1. ¹Molecular Hematopoiesis Section, Hematology Branch, National Heart, Lung, Blood Institute, National Institute of Health, Bethesda,Maryland,USA
2. ²Genome Technology Branch, National Human Genome Research Institute, National Institutes of Health, Bethesda, Maryland, USA
3. ³HIV Drug Resistance Program, National Cancer Institute at Frederick, Frederick, Maryland, USA
4. ⁴Department of Medicine, Division of Hematology, University of Washington, Seattle, Washington, USA

Correspondence: Cynthia E. Dunbar, Hematology Branch, National Heart, Lung, Blood Institute, National Institute of Health, Building 10-CRC, Room 4-5132, 10 Center Drive, Bethesda, Maryland, USA. E-mail: dunbarc@nhlbi.nih.gov

Received 21 February 2008; Accepted 21 May 2008; Published online 24 June 2008.

Abstract

Insertional mutagenesis continues to be a major concern in hematopoietic stem-cell gene therapy. Nonconventional gene transfer vectors with more favorable integration features in comparison with conventional retrovirus and lentivirus vectors are being developed and optimized.

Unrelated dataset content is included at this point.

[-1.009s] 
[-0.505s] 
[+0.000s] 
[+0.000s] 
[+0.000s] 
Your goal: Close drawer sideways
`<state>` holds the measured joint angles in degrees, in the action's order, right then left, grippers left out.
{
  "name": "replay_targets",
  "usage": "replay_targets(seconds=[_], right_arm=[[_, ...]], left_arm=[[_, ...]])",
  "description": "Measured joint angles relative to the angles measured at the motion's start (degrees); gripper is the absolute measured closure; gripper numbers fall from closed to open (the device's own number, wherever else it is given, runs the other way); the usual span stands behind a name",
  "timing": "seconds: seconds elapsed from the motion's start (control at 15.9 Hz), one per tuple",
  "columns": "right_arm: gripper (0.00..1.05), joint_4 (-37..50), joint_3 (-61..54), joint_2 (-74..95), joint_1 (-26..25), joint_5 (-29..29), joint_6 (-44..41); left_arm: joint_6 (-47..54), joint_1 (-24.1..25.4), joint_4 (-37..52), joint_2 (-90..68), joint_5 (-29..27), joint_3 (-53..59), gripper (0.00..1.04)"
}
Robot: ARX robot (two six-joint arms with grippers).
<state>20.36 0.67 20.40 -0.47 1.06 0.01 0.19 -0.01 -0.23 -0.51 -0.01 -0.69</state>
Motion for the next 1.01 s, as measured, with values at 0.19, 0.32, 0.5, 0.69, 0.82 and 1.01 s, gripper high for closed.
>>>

In this study, we report for the first time a systematic analysis of 198 avian sarcoma leukosis virus (ASLV) insertion sites identified in rhesus long-term repopulating cells, and a comparison of ASLV insertion patterns to Moloney murine leukemia virus (MLV) (n = 396) and simian immunodeficiency virus (SIV) (n = 289) using the newly released rhesus genome databank. Despite a weak preference toward gene-coding regions, ASLV integration is nonclustered, does not favor gene-rich regions, transcription start sites, or CpG islands. There was no propensity for ASLV insertions within or near proto-oncogenes, and most importantly, no insertions close to or within the Mds1-Evi1 locus, which is in contrast to the significant over-representation of this insertion site for MLV vectors in the same transplantation model. Furthermore, ASLV long terminal repeats (LTRs) do not have detectable promoter and enhancer activity in a quantitative luciferase assay to measure neighboring gene activation. The combination of these features is unique for ASLV and suggests that optimized vectors based on this virus could be useful and safe for gene transfer to hematopoietic stem cells and progenitor cells.